> WHAT IS BEING ASKED:
Please set down the listing exactly, from the first line to the last.

> RECORDED DATA:

-- -- --

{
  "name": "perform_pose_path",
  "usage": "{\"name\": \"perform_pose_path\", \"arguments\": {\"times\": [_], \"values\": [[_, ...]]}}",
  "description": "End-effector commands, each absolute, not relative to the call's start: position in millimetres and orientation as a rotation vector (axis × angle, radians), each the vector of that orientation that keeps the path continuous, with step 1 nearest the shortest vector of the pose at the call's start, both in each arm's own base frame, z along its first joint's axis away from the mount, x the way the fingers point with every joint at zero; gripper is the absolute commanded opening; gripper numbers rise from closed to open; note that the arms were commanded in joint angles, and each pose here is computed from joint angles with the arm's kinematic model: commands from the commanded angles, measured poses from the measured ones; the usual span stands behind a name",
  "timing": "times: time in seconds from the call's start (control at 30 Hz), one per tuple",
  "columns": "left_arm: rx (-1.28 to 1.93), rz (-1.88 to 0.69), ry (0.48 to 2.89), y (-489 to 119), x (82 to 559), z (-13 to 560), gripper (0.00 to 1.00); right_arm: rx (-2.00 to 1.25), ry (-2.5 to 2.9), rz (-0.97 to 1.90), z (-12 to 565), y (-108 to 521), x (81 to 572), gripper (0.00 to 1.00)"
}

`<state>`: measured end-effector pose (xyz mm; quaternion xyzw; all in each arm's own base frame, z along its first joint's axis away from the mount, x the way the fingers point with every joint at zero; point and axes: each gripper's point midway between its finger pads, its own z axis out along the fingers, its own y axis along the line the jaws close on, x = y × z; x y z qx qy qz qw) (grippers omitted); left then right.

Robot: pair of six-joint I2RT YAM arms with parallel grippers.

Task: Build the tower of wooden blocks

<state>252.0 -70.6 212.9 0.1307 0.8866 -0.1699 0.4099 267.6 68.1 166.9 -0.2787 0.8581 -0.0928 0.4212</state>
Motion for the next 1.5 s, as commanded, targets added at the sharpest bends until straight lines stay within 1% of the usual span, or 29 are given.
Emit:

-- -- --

> PROBLEM SOLUTION:
{
  "name": "perform_pose_path",
  "usage": "{\"name\": \"perform_pose_path\", \"arguments\": {\"times\": [_], \"values\": [[_, ...]]}}",
  "description": "End-effector commands, each absolute, not relative to the call's start: position in millimetres and orientation as a rotation vector (axis × angle, radians), each the vector of that orientation that keeps the path continuous, with step 1 nearest the shortest vector of the pose at the call's start, both in each arm's own base frame, z along its first joint's axis away from the mount, x the way the fingers point with every joint at zero; gripper is the absolute commanded opening; gripper numbers rise from closed to open; note that the arms were commanded in joint angles, and each pose here is computed from joint angles with the arm's kinematic model: commands from the commanded angles, measured poses from the measured ones; the usual span stands behind a name",
  "timing": "times: time in seconds from the call's start (control at 30 Hz), one per tuple",
  "columns": "left_arm: rx (-1.28 to 1.93), rz (-1.88 to 0.69), ry (0.48 to 2.89), y (-489 to 119), x (82 to 559), z (-13 to 560), gripper (0.00 to 1.00); right_arm: rx (-2.00 to 1.25), ry (-2.5 to 2.9), rz (-0.97 to 1.90), z (-12 to 565), y (-108 to 521), x (81 to 572), gripper (0.00 to 1.00)"
}

`<state>`: measured end-effector pose (xyz mm; quaternion xyzw; all in each arm's own base frame, z along its first joint's axis away from the mount, x the way the fingers point with every joint at zero; point and axes: each gripper's point midway between its finger pads, its own z axis out along the fingers, its own y axis along the line the jaws close on, x = y × z; x y z qx qy qz qw) (grippers omitted); left then right.

Robot: pair of six-joint I2RT YAM arms with parallel grippers.

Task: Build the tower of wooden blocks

<state>252.0 -70.6 212.9 0.1307 0.8866 -0.1699 0.4099 267.6 68.1 166.9 -0.2787 0.8581 -0.0928 0.4212</state>
Motion for the next 1.5 s, as commanded, targets added at the sharpest bends until straight lines stay within 1% of the usual span, or 29 are given.
Emit:

No more output will be produced for this exercise.